Creating a multi-index _does not_ automatically create indexes for each of the
properties individually, but you can do so yourself if you wish, for example, if
you had other single property queries you want to speed up.

## The Benefits of Indexing - A Case Study

In the Ixa source repository you will find the `births-deaths` example in the
`examples/` directory. You can build and run this example with the following
command:

```bash
cargo run --example births-death
```

Now let's edit the `input.json` file and change the population size to 1000:

```json
{
    "population": 1000,
    "max_time": 780.0,
    "seed": 123,
    ⋮
}
```

We can time how long the simulation takes to run with the `time` command. Here's
what the command and output look like on my machine:

```bash
$ time cargo run --example births-deaths
    Finished `dev` profile [unoptimized + debuginfo] target(s) in 0.30s
     Running `target/debug/examples/births-deaths`
cargo run --example births-deaths  362.55s user 1.69s system 99% cpu 6:06.35 total
```

For a population size of only 1000 it takes more than six minutes to run!

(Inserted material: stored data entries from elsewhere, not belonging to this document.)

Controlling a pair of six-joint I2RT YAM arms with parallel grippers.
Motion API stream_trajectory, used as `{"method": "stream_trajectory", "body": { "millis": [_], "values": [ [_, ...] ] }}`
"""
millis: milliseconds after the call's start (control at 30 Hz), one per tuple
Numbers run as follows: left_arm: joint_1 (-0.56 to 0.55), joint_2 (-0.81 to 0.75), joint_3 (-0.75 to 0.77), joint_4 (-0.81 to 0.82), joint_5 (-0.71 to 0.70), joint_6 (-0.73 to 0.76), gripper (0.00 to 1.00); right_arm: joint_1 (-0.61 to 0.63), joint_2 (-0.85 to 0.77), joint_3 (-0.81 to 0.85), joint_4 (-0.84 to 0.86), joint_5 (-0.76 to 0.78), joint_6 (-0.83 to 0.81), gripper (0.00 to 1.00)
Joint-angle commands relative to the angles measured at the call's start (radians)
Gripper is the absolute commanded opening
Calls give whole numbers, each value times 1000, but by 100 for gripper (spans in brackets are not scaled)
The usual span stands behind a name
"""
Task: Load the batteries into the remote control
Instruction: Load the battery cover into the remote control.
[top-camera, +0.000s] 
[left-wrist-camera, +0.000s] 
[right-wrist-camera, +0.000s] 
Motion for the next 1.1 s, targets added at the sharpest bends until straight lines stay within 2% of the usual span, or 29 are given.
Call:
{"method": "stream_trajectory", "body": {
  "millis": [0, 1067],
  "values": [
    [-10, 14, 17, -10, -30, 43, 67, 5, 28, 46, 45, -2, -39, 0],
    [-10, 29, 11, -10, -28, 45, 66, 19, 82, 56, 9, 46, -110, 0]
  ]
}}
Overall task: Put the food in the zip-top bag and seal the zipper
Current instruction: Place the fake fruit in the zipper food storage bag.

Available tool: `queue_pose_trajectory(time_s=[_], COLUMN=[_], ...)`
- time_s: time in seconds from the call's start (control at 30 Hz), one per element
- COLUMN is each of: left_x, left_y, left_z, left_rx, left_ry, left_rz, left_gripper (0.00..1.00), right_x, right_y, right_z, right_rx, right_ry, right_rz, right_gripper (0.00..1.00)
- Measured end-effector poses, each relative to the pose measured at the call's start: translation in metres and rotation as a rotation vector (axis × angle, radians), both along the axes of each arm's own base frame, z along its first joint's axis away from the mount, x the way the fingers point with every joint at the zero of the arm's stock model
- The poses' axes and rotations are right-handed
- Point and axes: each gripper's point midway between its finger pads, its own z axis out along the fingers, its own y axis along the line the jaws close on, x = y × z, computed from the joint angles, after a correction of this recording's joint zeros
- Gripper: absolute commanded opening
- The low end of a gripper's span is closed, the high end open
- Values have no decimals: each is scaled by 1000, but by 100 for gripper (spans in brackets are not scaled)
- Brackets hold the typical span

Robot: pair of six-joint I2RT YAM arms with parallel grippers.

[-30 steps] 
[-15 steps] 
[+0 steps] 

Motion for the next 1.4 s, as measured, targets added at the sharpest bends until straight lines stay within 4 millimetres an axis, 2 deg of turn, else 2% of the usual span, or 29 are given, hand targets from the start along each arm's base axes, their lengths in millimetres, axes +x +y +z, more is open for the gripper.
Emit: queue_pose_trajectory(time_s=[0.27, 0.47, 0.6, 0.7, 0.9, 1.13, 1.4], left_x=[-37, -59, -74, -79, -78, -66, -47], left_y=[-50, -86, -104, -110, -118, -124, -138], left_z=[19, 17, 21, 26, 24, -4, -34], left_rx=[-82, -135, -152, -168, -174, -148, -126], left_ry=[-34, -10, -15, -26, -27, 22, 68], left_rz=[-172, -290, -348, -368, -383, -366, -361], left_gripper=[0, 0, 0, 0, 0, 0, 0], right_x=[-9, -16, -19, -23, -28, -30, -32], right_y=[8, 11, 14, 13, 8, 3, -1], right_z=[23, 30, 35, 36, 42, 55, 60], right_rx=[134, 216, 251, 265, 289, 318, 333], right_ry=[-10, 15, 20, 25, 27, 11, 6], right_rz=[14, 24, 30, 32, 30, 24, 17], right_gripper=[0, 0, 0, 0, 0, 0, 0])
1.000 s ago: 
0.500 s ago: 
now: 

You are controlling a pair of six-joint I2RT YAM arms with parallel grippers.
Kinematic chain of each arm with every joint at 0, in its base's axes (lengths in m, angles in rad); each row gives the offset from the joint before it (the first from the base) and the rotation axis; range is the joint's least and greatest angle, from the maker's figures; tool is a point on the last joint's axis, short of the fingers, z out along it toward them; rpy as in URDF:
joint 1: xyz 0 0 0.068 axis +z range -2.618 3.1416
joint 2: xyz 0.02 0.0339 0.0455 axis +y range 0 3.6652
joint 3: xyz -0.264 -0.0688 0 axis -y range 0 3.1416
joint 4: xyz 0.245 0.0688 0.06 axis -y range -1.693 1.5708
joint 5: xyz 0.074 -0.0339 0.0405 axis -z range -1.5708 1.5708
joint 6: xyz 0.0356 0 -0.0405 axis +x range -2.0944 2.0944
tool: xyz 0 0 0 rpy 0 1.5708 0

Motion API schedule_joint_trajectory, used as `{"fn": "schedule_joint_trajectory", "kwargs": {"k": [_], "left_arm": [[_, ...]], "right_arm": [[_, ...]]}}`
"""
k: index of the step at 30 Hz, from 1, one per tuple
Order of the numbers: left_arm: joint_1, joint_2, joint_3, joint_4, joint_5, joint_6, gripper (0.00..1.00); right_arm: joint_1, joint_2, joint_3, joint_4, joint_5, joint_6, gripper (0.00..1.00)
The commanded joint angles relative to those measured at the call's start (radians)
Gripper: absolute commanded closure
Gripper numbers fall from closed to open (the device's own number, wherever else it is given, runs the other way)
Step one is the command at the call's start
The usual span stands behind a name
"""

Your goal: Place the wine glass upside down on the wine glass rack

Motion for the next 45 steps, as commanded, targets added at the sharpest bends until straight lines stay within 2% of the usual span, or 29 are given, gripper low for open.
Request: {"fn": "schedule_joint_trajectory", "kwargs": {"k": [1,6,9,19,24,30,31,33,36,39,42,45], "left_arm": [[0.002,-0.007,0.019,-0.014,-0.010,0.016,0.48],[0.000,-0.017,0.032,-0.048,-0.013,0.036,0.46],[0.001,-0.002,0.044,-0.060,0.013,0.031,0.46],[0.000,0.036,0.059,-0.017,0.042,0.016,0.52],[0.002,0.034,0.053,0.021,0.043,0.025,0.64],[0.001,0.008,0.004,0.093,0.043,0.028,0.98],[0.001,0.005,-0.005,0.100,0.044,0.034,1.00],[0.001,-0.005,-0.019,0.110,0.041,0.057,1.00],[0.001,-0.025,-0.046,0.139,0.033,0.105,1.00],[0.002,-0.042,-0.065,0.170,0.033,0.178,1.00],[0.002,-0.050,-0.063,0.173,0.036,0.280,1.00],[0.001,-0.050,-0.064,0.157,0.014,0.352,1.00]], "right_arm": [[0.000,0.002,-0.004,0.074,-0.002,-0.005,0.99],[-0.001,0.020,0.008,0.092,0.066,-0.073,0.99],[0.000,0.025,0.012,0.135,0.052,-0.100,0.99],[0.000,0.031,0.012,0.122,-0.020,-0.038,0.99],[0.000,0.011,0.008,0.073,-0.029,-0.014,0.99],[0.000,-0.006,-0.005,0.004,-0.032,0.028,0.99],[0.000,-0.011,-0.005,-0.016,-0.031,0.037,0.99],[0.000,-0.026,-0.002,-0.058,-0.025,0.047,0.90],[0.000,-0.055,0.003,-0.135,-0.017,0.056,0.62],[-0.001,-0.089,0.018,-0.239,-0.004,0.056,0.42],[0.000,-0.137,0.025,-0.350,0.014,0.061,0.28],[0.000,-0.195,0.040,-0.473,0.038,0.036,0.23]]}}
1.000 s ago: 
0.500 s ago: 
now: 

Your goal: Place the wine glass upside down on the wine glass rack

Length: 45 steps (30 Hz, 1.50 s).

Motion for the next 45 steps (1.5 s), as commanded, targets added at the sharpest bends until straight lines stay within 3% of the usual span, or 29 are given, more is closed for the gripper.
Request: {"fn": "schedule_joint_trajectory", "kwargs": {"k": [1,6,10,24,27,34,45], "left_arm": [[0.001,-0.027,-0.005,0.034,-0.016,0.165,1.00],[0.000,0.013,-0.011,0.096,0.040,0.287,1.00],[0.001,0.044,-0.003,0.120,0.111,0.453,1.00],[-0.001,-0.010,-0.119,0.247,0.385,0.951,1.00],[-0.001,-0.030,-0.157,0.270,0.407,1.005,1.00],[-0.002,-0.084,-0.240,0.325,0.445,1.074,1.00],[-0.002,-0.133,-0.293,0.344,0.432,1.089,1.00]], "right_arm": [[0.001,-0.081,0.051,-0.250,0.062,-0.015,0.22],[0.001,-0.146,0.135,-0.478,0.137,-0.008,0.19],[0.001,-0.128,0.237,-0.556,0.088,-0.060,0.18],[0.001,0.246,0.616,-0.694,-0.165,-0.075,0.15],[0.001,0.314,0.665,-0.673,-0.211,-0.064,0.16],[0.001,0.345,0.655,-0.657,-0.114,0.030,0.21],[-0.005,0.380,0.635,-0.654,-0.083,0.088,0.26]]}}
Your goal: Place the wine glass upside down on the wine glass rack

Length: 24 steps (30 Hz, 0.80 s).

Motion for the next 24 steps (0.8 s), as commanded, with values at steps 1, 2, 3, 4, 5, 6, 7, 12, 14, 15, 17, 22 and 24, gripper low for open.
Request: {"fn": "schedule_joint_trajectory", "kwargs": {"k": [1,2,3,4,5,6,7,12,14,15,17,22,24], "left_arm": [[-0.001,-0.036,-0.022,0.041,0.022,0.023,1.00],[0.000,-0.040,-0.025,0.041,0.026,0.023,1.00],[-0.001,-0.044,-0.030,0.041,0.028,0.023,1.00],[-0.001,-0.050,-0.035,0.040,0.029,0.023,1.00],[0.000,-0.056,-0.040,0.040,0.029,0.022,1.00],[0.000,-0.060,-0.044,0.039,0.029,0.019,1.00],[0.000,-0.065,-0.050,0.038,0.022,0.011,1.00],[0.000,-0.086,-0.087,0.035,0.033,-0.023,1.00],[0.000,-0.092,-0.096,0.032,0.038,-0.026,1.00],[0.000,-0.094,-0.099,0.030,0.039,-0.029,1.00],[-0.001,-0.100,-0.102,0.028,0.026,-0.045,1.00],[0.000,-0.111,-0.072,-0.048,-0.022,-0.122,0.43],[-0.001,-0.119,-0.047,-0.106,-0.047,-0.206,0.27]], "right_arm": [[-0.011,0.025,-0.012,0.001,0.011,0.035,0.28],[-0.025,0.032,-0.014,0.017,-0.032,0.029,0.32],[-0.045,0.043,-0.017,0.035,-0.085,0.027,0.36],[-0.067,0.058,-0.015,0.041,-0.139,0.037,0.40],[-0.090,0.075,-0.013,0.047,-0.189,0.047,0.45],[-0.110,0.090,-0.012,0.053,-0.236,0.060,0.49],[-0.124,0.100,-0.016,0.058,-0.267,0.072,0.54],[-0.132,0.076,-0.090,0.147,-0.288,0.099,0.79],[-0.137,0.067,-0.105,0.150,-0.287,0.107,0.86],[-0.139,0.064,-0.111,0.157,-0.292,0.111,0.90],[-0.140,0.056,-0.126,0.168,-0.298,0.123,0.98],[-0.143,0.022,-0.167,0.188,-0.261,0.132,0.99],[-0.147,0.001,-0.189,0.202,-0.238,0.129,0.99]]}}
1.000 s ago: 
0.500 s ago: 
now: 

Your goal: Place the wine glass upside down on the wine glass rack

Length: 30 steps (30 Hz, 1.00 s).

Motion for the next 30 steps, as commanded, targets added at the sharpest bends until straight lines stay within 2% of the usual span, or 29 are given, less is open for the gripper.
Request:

Let's index the `InfectionStatus` property. In
`examples/births-deaths/src/lib.rs` we add the following line somewhere in the
`initialize()` function:

```rust
context.index_property::<Person, InfectionStatus>();
```

We also need to import `InfectionStatus` by putting
`use crate::population_manager::InfectionStatus;` near the top of the file. To
be fair, let's compile the example separately so we don't include the compile
time in the run time:

```bash
cargo build --example births-deaths
```

Now run it again:

```bash
$ time cargo run --example births-deaths
    Finished `dev` profile [unoptimized + debuginfo] target(s) in 0.09s
     Running `target/debug/examples/births-deaths`
cargo run --example births-deaths  5.79s user 0.07s system 97% cpu 5.990 total
```

From six minutes to six seconds! This kind of dramatic speedup is typical with
indexes. It allows models that would otherwise struggle with a population size
of 1000 to handle populations in the tens of millions.

Exercises:

1. Even six seconds is an eternity for modern computer processors. Try to get
   this example to run with a population of 1000 in ~1 second\*, _two orders of
   magnitude_ faster than the unindexed version, by indexing other additional
   properties.
2. Using only a single property index of `InfectionStatus` and a single
   multi-index, get this example to run in ~0.5 seconds. This illustrates that
   it's better to index the _right_ properties than to just index everything.

\*Your timings will be different but should be roughly proportional to these.